▸ **AIM OF THE EXERCISE**
Scan the entries below for the word "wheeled". Copy each line that has it.

(RECORDS FOR PROCESSING)

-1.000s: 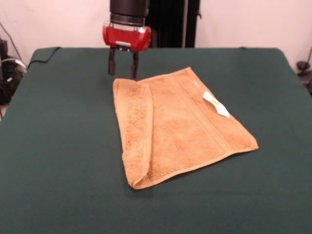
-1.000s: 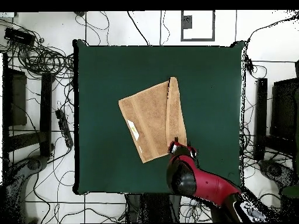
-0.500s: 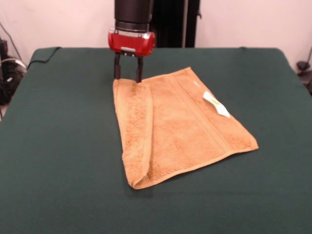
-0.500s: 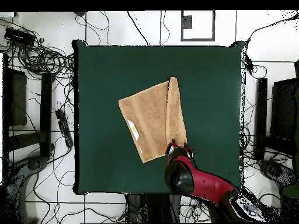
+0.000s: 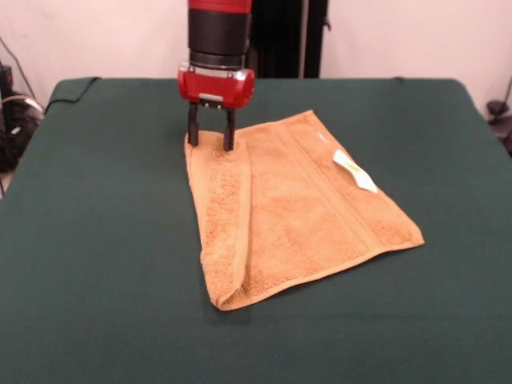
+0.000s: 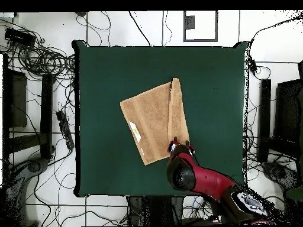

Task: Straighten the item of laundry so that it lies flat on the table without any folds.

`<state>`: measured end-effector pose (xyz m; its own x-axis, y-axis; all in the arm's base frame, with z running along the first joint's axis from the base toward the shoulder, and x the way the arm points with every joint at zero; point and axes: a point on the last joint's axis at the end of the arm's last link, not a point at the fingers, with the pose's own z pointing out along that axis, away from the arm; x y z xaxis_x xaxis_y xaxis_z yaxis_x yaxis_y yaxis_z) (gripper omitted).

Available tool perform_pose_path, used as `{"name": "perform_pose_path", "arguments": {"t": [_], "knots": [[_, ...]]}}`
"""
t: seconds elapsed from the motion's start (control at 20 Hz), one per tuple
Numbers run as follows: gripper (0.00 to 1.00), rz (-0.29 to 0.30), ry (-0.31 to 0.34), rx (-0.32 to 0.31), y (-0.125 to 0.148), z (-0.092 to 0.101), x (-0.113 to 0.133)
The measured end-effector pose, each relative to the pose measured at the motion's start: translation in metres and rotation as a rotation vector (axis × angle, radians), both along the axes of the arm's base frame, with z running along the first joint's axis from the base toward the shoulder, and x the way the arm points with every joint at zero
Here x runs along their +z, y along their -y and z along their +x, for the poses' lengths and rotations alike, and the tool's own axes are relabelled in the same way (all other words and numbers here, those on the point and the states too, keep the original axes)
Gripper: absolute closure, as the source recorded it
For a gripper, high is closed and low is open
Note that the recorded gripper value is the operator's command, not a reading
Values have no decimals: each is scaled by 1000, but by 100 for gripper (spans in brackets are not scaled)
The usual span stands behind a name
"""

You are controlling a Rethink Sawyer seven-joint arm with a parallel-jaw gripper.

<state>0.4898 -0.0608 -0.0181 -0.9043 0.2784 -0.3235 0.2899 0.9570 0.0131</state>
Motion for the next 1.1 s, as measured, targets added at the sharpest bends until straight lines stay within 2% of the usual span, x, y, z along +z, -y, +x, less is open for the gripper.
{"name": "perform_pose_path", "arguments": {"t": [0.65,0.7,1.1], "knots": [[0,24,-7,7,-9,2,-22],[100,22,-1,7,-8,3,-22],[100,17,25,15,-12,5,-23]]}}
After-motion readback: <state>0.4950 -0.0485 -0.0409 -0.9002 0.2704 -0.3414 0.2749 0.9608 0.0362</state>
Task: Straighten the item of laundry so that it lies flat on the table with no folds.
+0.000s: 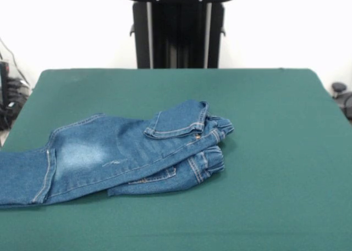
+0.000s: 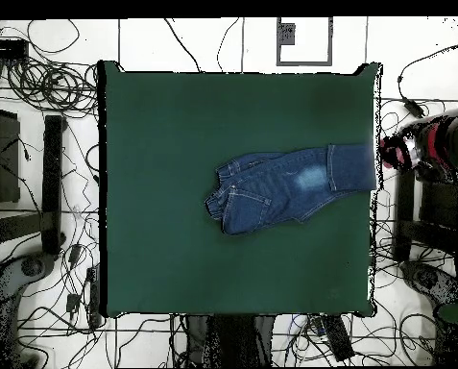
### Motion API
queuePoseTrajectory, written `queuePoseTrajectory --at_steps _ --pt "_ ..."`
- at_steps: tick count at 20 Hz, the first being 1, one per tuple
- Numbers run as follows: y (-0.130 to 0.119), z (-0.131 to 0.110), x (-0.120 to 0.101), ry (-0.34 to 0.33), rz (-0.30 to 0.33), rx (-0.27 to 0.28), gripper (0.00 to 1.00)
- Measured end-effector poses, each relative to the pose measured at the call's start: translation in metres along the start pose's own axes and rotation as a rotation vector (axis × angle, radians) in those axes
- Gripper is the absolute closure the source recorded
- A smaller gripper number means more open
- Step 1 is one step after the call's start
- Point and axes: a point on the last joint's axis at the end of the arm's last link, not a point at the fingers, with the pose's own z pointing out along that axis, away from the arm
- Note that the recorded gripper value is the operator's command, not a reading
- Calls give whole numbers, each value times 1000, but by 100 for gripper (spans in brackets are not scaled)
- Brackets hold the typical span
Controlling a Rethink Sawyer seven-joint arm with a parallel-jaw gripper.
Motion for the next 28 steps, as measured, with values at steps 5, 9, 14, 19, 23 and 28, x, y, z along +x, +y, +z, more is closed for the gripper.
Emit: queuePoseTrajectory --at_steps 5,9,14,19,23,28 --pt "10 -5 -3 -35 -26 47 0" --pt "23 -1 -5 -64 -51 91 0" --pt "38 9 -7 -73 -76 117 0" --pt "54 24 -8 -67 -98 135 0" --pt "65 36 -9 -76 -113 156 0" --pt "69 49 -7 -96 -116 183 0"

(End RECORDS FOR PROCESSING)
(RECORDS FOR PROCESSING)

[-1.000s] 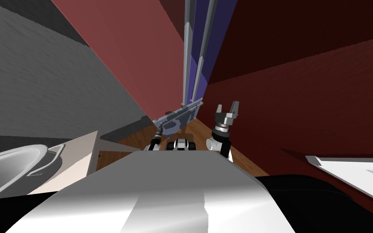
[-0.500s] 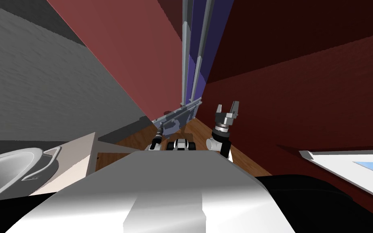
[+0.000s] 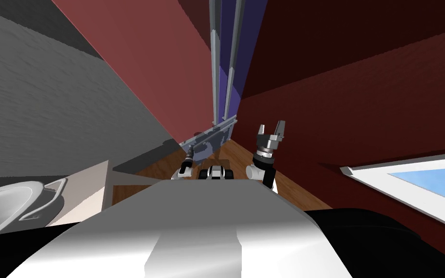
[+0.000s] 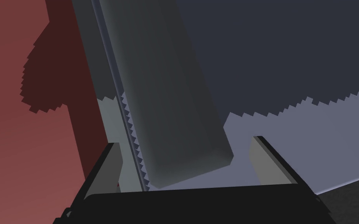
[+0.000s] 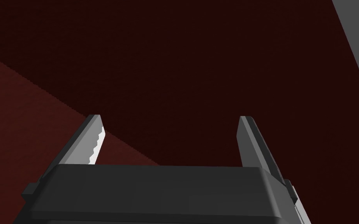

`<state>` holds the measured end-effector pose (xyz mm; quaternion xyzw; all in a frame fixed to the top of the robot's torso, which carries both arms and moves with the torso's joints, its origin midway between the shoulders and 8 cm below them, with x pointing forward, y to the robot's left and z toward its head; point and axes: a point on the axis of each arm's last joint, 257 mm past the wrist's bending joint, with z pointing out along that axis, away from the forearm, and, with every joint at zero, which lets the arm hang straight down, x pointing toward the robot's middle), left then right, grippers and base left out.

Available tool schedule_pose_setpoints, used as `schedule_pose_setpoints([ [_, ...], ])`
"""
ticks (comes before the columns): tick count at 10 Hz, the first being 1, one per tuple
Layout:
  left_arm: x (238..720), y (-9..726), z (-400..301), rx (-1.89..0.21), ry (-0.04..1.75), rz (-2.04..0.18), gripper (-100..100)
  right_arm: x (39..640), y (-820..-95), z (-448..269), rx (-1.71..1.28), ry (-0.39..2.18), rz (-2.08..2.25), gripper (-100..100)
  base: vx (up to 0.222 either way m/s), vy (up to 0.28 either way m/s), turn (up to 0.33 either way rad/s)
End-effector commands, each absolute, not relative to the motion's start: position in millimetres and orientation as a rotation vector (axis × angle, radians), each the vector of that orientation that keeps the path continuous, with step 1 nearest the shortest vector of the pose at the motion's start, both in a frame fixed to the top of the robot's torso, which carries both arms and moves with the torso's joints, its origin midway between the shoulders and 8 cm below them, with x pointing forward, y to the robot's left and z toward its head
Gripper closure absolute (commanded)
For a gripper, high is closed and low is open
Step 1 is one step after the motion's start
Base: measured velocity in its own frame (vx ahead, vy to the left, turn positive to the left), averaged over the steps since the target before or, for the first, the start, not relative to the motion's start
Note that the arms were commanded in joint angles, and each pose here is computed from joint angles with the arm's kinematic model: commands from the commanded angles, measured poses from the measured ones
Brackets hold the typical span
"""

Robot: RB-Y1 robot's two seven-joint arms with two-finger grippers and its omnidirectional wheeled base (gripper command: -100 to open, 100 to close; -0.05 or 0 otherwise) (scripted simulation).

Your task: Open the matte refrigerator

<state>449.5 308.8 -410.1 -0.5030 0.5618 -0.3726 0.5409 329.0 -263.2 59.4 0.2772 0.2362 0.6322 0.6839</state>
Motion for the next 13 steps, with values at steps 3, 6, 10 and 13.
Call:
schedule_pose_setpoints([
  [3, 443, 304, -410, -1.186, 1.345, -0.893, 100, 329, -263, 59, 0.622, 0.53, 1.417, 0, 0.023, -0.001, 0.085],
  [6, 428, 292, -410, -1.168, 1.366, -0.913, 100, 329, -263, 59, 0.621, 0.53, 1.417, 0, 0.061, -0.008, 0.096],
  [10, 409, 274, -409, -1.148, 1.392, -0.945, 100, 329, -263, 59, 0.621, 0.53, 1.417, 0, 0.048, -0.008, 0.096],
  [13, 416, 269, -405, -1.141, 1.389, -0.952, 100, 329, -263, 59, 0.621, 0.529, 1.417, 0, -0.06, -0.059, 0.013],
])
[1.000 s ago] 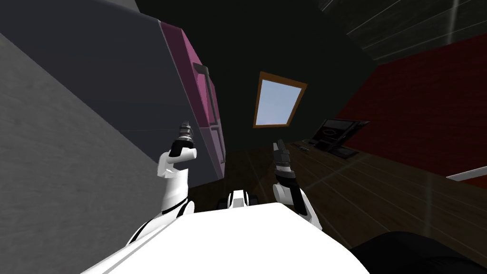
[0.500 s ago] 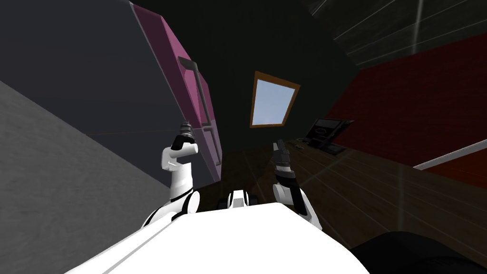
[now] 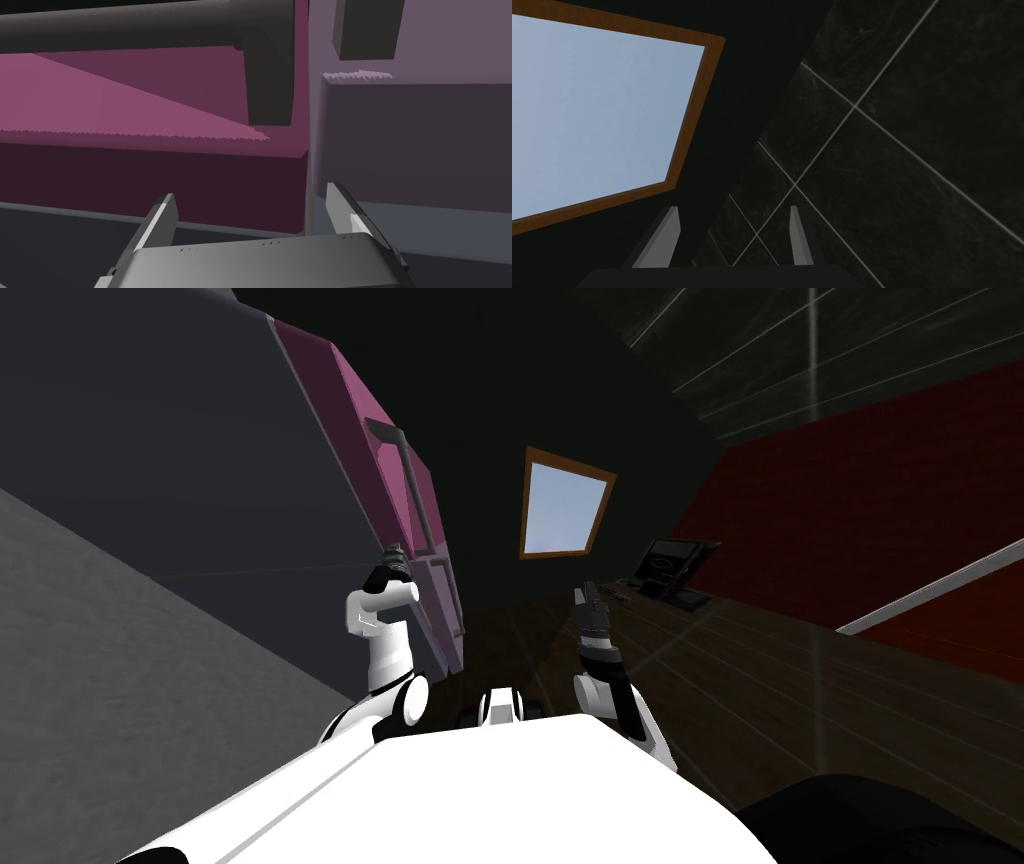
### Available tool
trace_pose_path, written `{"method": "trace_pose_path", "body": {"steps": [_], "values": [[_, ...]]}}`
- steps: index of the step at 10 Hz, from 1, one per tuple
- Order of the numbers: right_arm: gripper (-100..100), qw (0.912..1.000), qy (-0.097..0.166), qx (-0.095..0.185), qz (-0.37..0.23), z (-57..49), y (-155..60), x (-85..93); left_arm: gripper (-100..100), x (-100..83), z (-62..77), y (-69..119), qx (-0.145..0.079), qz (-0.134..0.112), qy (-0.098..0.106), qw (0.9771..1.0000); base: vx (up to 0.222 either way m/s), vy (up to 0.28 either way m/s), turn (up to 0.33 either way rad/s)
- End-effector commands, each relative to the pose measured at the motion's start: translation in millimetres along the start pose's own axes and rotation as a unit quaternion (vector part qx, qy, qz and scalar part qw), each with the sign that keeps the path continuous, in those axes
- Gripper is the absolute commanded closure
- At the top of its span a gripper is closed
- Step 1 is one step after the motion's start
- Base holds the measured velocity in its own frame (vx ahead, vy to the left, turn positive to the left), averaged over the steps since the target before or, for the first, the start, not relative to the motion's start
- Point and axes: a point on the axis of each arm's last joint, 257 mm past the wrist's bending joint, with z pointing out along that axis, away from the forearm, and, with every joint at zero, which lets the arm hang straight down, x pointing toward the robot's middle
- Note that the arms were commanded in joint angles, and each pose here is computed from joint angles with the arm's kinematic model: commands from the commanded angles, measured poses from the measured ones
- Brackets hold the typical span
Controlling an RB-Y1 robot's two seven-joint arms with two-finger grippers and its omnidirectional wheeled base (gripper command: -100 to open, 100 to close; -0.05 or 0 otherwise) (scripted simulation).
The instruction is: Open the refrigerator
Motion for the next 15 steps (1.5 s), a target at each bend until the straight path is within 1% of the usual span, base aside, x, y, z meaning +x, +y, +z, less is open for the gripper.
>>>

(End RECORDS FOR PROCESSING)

▸ **OUTPUT FOR THIS TASK**
Robot: RB-Y1 robot's two seven-joint arms with two-finger grippers and its omnidirectional wheeled base (gripper command: -100 to open, 100 to close; -0.05 or 0 otherwise) (scripted simulation).
Controlling an RB-Y1 robot's two seven-joint arms with two-finger grippers and its omnidirectional wheeled base (gripper command: -100 to open, 100 to close; -0.05 or 0 otherwise) (scripted simulation).

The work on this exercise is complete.